In his book, “Brand Hacks: How to Build Brands by Fulfilling the Consumer Quest for Meaning,” Emmanuel Probst reveals why most advertising campaigns fail by examining the personal, social, and cultural meanings that successful brands bring to consumers’ everyday lives.

Probst, a Consumer Psychologist and Consumer Market Research Professor at UCLA, believes that C-suite executives must put their “same-old” tactics to rest. “Marketers tend to focus on short-term tactics that will appeal to their audience in the moment, rather than dedicating resources and efforts to long-term brand building. Brands can no longer lure consumers by remixing marketing platitudes. They are now expected to inform and educate the public and make a positive contribution to the world around them.”

 

THE WAY FORWARD

In the broad stroke of the brush painting the landscape of which brands play on today, the changes are many—almost too many to count. Too many marketers are bubbled, whereby they live in big cities, read more, listen to more podcasts, and are more educated than the consumers they target.

To make things even more interesting, too many brands shout their messages at their audiences, forcing their products down their consumers’ throats. But even so, Probst says the solutions to build back consumer confidence and trust in the looming post-pandemic world are doable. “It is time to take a step back and listen to consumers in order to understand what feels meaningful and purposeful to them. From there, marketers can build brands and products that will help consumers fulfill their quest for meaning.”

Probst says the pandemic has accelerated consumers’ digital transformation, whereby even late adopters and older age groups increasingly rely on technology to communicate with brands and purchase products. “Our relationship with brands now spans across all channels. The customer experience must be seamless and consistent, whether he chooses to engage on social media, over the phone or in-store.”

McGillis believes that marketers can rely on mediums such as print to build confidence. By offering a more personal connection, print enables brands to better engage with their audiences, allowing them to offer key pieces about your brand. “Print can be used for awareness messaging or to drive credibility through influencer content or brand recommendations, or to simply feature your products in articles (in ways that feel natural and authentic). The key is that the message must be relevant to the context of the print piece. You should be clear on the goal and intent of the piece, as this will help dictate its placement and creative direction. For example, anything you do with newspapers should be geared toward providing information.”

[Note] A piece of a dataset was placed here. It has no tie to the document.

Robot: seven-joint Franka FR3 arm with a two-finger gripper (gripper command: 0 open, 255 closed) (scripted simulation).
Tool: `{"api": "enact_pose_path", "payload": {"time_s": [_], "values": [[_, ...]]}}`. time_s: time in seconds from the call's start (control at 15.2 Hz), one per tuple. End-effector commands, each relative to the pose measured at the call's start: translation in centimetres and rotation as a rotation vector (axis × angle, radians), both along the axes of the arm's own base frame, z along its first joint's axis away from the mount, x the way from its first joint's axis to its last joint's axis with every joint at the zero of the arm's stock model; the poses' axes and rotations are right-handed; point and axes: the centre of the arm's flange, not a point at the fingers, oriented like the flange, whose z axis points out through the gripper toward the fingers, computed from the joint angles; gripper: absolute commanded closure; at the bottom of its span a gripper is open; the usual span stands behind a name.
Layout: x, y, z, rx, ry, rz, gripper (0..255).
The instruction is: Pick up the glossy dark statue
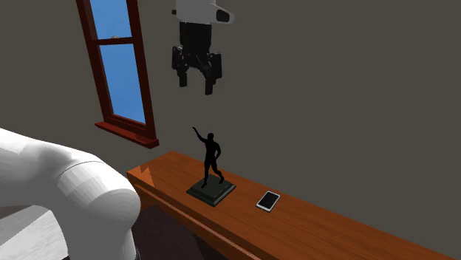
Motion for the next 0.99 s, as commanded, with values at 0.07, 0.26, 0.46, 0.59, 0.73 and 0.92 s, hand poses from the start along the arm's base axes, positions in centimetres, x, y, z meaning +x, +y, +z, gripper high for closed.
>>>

It also is important for the printed pieces to feel like content and not just another advertisement. McGillis says that adding value beyond just pushing your product messaging is key to confidence building. “Regardless of the medium in which you try to reach consumers, authenticity is key. Humans are inherently social creatures. In our research, 43% of respondents cited various elements of deep connection as the core benefit they seek when engaging with other people, and honesty and trust emerged as consumers’ top priorities—outranked only by health and safety.”

To better prove the point, you only have to refer back to the aforementioned Peloton example. In the end, people trust other people more than they trust your brand, which is why establishing a human connection between your brand and consumers is so important. “Don’t underestimate the power of your employees to help achieve these connections,” McGillis says. “They are your brand and giving them the tools they need to express that is key. If a brand is able to humanize itself, whether through brand advocates, ambassadors, or employees, in a way that’s authentic to its DNA, then it’s going to be that much easier to form authentic connections with consumers.”

It is the kind of confidence that builds sustainability.